Department of Electrical Engineering and Information Technologies, University of Naples Federico II, Via Claudio 21, 80125 Naples, Italy.
Sensors (Basel). 2023 Jul 6;23(13):6200. doi: 10.3390/s23136200.
A heartbeat generates tiny mechanical vibrations, mainly due to the opening and closing of heart valves. These vibrations can be recorded by accelerometers and gyroscopes applied on a subject's chest. In particular, the local 3D linear accelerations and 3D angular velocities of the chest wall are referred to as seismocardiograms (SCG) and gyrocardiograms (GCG), respectively. These signals usually exhibit a low signal-to-noise ratio, as well as non-negligible amplitude and morphological changes due to changes in posture and the sensors' location, respiratory activity, as well as other sources of intra-subject and inter-subject variability. These factors make heartbeat detection a complex task; therefore, a reference electrocardiogram (ECG) lead is usually acquired in SCG and GCG studies to ensure correct localization of heartbeats. Recently, a template matching technique based on cross correlation has proven to be particularly effective in recognizing individual heartbeats in SCG signals. This study aims to verify the performance of this technique when applied on GCG signals. Tests were conducted on a public database consisting of SCG, GCG, and ECG signals recorded synchronously on 100 patients with valvular heart diseases. The results show that the template matching technique identified heartbeats in GCG signals with a sensitivity and positive predictive value (PPV) of 87% and 92%, respectively. Regression, correlation, and Bland-Altman analyses carried out on inter-beat intervals obtained from GCG and ECG (assumed as reference) reported a slope of 0.995, an intercept of 4.06 ms (R > 0.99), a Pearson's correlation coefficient of 0.9993, and limits of agreement of about ±13 ms with a negligible bias. A comparison with the results of a previous study obtained on SCG signals from the same database revealed that GCG enabled effective cardiac monitoring in significantly more patients than SCG (95 vs. 77). This result suggests that GCG could ensure more robust and reliable cardiac monitoring in patients with heart diseases with respect to SCG.

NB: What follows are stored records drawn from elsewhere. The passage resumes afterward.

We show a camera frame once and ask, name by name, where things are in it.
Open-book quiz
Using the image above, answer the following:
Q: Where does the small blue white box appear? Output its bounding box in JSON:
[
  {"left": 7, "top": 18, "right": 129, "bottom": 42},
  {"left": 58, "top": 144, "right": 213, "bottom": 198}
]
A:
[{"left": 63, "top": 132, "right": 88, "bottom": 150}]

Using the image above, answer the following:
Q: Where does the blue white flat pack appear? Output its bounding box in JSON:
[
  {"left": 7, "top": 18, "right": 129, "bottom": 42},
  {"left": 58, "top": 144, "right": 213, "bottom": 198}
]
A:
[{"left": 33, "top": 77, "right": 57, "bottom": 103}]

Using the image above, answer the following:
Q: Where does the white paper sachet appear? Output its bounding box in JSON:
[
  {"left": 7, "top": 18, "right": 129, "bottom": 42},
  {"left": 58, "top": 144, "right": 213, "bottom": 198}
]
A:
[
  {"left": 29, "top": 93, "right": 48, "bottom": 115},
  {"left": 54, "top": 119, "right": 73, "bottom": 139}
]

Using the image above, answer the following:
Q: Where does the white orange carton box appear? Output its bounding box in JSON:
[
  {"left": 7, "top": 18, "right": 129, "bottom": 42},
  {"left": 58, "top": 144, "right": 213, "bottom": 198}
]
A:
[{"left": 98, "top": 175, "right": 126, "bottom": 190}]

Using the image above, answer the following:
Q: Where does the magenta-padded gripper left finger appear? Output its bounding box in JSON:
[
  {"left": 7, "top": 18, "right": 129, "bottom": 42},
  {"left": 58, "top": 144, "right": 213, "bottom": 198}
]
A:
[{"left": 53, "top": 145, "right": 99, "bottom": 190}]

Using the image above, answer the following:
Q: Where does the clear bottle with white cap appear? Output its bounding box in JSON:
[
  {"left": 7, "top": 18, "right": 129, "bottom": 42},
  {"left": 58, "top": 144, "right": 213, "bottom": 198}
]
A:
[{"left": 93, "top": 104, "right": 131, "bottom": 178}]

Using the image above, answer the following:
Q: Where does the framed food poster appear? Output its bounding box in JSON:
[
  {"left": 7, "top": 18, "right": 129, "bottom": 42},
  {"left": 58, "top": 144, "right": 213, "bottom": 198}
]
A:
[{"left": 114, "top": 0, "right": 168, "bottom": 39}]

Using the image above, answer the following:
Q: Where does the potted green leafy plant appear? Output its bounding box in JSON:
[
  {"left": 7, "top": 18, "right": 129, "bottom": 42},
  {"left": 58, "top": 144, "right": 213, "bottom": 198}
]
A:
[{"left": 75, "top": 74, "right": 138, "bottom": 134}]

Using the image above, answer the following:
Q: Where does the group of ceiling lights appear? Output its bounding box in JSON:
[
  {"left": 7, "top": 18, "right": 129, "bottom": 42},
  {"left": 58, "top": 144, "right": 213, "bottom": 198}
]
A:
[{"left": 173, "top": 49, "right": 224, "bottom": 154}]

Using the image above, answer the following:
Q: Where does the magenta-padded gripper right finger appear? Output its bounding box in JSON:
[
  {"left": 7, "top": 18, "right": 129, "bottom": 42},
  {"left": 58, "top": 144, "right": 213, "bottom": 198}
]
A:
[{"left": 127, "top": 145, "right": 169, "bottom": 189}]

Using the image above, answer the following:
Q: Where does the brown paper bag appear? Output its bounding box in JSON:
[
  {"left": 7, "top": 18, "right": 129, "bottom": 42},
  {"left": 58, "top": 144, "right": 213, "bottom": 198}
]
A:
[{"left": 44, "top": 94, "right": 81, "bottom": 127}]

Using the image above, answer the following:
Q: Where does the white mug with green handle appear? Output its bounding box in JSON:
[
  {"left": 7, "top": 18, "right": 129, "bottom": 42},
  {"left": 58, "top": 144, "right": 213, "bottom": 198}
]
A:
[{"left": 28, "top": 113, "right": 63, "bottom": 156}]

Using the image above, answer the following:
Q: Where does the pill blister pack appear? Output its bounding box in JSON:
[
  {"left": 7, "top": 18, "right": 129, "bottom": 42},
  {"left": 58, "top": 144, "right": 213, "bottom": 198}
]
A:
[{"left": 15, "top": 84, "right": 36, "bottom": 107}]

心跳会产生微小的机械振动,主要是由于心脏瓣膜的开闭。这些振动可以通过贴在受检者胸部的加速度计和陀螺仪来记录。具体来说,胸部的局部三维线性加速度和三维角速度分别被称为心震图(SCG)和心旋图(GCG)。这些信号通常具有较低的信噪比,并且由于姿势和传感器位置的变化、呼吸活动以及其他的个体内和个体间可变性来源,其幅度和形态会发生不可忽略的变化。这些因素使得心跳检测成为一项复杂的任务;因此,在 SCG 和 GCG 研究中通常会获取参考心电图(ECG)导联,以确保正确定位心跳。最近,一种基于互相关的模板匹配技术已被证明在识别 SCG 信号中的单个心跳方面特别有效。本研究旨在验证该技术在 GCG 信号中的应用性能。该研究在一个由 100 名患有瓣膜性心脏病患者的同步记录的 SCG、GCG 和 ECG 信号组成的公共数据库上进行了测试。结果表明,模板匹配技术可以识别 GCG 信号中的心跳,其灵敏度和阳性预测值(PPV)分别为 87%和 92%。对从 GCG 和 ECG(视为参考)获得的心跳间期进行回归、相关和 Bland-Altman 分析,得到的斜率为 0.995,截距为 4.06ms(R>0.99),皮尔逊相关系数为 0.9993,一致性界限约为±13ms,偏差可忽略不计。与同一数据库中的 SCG 信号的先前研究结果进行比较表明,与 SCG 相比,GCG 可使更多的患者实现有效的心脏监测(95 例比 77 例)。这一结果表明,与 SCG 相比,GCG 可以确保患有心脏病的患者进行更稳健、更可靠的心脏监测。